Scaling your DQ Job

Storage Format	Num Rows	Num Columns	Bytes Disk	Num Executors	Executor Memory	Total RAM	Transfer Time	Process Time
Local File	1M	50	1G	1	3G	3G	0 mins	2 mins
HDFS File	10M	50	5G	3	8G	24G	0 mins	4 mins
Hive Table	10M	50	5G	3	8G	24G	0 mins	4 mins
JDBC Table	50M	50	25G	8	10G	80G	3 mins	8 mins
JDBC Table	10M	100	10G	3	12G	36G	3 mins	6 mins
JDBC Table	250M	9	10G	5	7G	35G	14 mins	15 mins
JDBC Table	250M	145	70G	17	12G	204G	28 mins	30 mins

Using a 10/1 ratio of RAM to Executors is often a good rule of thumb, another and more simple option is to turn on dynamic.allocation and allow the resources to be provided as needed on demand.

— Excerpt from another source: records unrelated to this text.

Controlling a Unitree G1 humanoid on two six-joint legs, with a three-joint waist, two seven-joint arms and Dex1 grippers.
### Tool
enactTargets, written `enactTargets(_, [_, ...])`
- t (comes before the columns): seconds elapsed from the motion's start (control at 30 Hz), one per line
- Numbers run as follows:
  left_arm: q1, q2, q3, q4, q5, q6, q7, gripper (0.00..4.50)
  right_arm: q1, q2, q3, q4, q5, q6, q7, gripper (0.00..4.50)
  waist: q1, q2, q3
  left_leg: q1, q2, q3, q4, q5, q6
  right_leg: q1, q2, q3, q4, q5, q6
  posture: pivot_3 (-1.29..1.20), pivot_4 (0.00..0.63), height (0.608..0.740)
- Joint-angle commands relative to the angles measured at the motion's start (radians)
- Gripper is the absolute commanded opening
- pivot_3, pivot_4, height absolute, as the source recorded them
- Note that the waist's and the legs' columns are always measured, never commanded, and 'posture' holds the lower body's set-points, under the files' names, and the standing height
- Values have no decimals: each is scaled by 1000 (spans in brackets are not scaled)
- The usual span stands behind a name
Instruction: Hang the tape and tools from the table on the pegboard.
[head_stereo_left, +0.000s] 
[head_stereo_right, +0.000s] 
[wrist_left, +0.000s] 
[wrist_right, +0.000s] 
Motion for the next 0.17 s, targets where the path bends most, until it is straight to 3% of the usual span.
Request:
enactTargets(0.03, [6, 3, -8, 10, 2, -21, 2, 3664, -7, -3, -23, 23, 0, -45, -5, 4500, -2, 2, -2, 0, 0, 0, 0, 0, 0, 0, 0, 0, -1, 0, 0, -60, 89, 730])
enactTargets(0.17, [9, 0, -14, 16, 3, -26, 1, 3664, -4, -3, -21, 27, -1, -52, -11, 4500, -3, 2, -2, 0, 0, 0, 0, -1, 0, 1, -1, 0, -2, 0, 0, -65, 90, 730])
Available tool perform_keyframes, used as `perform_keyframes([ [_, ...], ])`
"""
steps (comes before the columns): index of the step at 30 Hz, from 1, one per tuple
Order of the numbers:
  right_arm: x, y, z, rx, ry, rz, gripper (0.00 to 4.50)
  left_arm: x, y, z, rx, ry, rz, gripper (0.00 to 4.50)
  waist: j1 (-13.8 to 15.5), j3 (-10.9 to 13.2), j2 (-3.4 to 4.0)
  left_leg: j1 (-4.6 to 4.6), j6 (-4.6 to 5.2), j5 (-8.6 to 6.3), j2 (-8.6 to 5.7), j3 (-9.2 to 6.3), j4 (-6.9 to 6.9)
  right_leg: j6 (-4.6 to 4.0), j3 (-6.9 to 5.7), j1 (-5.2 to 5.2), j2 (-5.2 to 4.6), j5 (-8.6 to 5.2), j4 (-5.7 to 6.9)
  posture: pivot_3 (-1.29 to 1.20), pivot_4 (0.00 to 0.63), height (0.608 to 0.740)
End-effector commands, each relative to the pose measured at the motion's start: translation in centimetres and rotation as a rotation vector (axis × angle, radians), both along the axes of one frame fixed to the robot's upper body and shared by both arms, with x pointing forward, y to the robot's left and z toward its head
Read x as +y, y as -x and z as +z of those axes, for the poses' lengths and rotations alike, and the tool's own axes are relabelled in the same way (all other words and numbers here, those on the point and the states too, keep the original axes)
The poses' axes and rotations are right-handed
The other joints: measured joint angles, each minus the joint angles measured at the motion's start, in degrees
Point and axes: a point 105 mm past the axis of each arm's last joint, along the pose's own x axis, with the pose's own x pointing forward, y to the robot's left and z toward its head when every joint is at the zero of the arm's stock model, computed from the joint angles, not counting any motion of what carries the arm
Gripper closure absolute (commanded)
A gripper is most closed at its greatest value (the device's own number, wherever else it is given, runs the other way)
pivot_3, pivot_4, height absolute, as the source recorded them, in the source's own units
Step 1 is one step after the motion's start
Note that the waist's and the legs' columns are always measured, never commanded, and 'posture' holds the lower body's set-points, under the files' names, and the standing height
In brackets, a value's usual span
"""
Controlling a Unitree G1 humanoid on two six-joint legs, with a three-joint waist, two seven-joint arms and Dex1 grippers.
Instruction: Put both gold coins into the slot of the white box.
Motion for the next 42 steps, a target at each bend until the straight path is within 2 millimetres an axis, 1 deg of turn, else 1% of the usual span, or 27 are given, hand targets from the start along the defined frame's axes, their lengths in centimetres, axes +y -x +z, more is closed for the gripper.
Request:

Keep in mind that Spark allocates overhead memory on top of the requested memory. For example, an executor pod configured with 6GB of memory may actually request 6.8GB of memory. For more information, go to Apache Spark Memory Management.

Note Collibra DQ requires that you have a maximum of 250 columns or less.

Limit Columns

In most cases, there is a large number of columns that go unused by the business or columns that don't require checking. One of the most efficient things you can do is limit the cols using the below cmds. As a best practice Collibra DQ strongly recommends using less than 80 columns per dataset.

Copy

-q "select colA, colB, colC, datCol, colD from table"
// vs
-q "select * from * from table"

How to limit columns when using a file

Copy

-fq "select colA, colB, colC from dataset"
// file query using keyword dataset

JDBC vs Local Data

Co-Located data (local data)

It is always a good performance practice to co-locate data and processing. That doesn't mean that your tech organization chooses to do this in it's architecture and design which is why Collibra DQ accounts for both. If the data is located on the cluster that is doing the processing use options like -hive for non JDBC and native file access. Skip tuning for JDBC as moving data to the cluster first will routinely reduce 50 percent of the performance bottleneck.

JDBC

Set fetchsize 1M rows -connectionprops fetchsize=1000 5M rows -connectionprops fetchsize=5000 10M rows -connectionprops fetchsize=10000

Set DriverMemory add more memory to the driver node as it will be responsible for the initial landing of data.

Copy

--driver-memory 7g

Add Parallel JDBC

Limit Features, Turn Flags Off

Copy

-corroff    //only losing visuals, 5% speed gain
-histoff    //only losing visuals, 4% speed gain 
-hootonly   //speeds up 1% based on less logging
-readonly   //remove owl webapp read writes, 1% gain
-datashapeoff //removes Shape Detection 3% speed gain

Real World Scenario

Nine million rows with 46 columns on a daily basis for just 1 dataset. The data lives in Greenplum and we want to process it on a cluster platform where Collibra DQ runs. The first run results in a 12 minute runtime. While acceptable it's not ideal, here is what you should do:

Add Parallel JDBC for faster network.
Limit columns to the 18 that are of use in the downstream processing.
Turn off unneeded features.
Find out of the job is memory bound or CPU bound.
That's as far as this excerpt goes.